10000 Websites Tagging

Discussion in 'Products & Tools' started by _Eugene_, Dec 3, 2009.

  1. #1
    hello there,

    i guess it's time to ask... i was looking or any acceptable solution for 4 days.. looking for the semantic text analyzers, libraries, web-based services (paid and not) but still got no results..

    we need to categorize and tag a list of websites..
    let's say 10.000 items (sites). we have the text from each and it has to be parsed in some way to get a set of words. not just a category "sport", "travel" and so on but a mix of categories and tags based on these websites content. if some words or phrases like "coffee maker" are met 5 times on the page - this is more important for me than just putting it to "electronics" category..
    if is't possible to return 2 or 3 categories + a few tags - it's ok, but if not - i want to get just tags.
    so the tags are unpredictable and may be based only on the content of the website... and should be in the same language as the website itself.

    i'm not mad to create the scripts myself.. this may take a whole life to do this.. and i'm looking for some solution like http://www.alchemyapi.com/ but not so buggy.. and able to analyze non english texts..
    some languages doesnt have "spaces" between words so parsing the text for the most frequent words isn't the best idea aswell..

    the main trouble is these websites are not in 1 or 2 languages.. there are probably all existing languages.. arabic, russian, spanish, czech, german etc etc etc.. i can detect the language and at the final step i need to use some "get_tags" function to extract the tags .

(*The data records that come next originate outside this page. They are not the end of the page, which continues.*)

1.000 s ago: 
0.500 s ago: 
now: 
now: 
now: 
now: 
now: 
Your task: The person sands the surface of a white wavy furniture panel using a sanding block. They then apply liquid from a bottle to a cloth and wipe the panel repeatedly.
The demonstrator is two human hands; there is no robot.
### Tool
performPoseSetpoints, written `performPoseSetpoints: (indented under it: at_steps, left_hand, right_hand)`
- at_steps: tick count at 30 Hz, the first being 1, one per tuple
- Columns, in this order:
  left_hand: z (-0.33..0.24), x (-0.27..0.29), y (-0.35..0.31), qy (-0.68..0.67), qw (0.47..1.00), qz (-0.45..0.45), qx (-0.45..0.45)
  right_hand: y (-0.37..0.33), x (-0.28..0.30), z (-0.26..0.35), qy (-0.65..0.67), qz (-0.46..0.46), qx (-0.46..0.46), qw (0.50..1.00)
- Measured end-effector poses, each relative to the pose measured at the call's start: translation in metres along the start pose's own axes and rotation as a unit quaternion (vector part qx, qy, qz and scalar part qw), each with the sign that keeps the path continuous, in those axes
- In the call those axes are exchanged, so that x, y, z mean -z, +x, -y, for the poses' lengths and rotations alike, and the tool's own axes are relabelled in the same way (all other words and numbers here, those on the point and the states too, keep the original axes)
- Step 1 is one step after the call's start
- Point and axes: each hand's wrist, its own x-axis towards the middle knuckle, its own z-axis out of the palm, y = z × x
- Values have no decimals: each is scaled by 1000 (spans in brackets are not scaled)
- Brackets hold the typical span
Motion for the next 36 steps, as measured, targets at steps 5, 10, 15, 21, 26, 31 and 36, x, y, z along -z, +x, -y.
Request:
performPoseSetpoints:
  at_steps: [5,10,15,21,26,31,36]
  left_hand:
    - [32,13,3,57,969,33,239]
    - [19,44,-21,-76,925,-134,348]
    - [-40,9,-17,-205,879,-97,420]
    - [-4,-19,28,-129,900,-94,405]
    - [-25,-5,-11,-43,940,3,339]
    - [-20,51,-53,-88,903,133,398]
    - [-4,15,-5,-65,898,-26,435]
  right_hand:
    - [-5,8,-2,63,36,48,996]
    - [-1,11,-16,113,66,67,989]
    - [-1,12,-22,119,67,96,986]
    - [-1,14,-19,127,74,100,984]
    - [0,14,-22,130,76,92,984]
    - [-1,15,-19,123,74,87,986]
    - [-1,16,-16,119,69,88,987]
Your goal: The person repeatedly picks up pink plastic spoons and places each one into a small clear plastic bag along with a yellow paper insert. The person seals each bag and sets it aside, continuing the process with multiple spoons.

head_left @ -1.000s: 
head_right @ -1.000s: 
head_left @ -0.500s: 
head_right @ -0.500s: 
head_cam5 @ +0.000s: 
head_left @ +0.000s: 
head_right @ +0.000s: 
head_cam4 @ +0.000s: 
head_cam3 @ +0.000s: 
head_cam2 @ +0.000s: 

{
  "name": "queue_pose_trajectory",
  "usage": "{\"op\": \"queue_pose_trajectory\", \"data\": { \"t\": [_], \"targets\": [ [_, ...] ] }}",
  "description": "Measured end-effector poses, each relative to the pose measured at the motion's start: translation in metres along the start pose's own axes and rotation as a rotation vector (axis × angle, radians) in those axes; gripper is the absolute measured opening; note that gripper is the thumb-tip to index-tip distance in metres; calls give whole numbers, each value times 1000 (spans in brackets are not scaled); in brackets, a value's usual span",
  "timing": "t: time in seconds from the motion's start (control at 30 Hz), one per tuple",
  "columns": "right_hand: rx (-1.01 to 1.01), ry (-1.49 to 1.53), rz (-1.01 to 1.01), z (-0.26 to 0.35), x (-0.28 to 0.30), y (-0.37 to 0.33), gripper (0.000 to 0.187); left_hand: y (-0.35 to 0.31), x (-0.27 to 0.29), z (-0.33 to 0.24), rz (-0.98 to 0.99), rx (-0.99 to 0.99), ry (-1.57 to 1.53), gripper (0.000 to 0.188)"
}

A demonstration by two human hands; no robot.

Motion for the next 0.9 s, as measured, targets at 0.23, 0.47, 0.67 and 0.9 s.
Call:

    google has disabled their "site flavored search" a while ago ... may be some other companies provide any api for text analyzing? some good solutions based on many dictionaries and language-specific features.. s

    ive seen some services that have their database categorized even for japanese and arabic website and this makes me sure the truth is somewhere near ;)
     
    _Eugene_, Dec 3, 2009 IP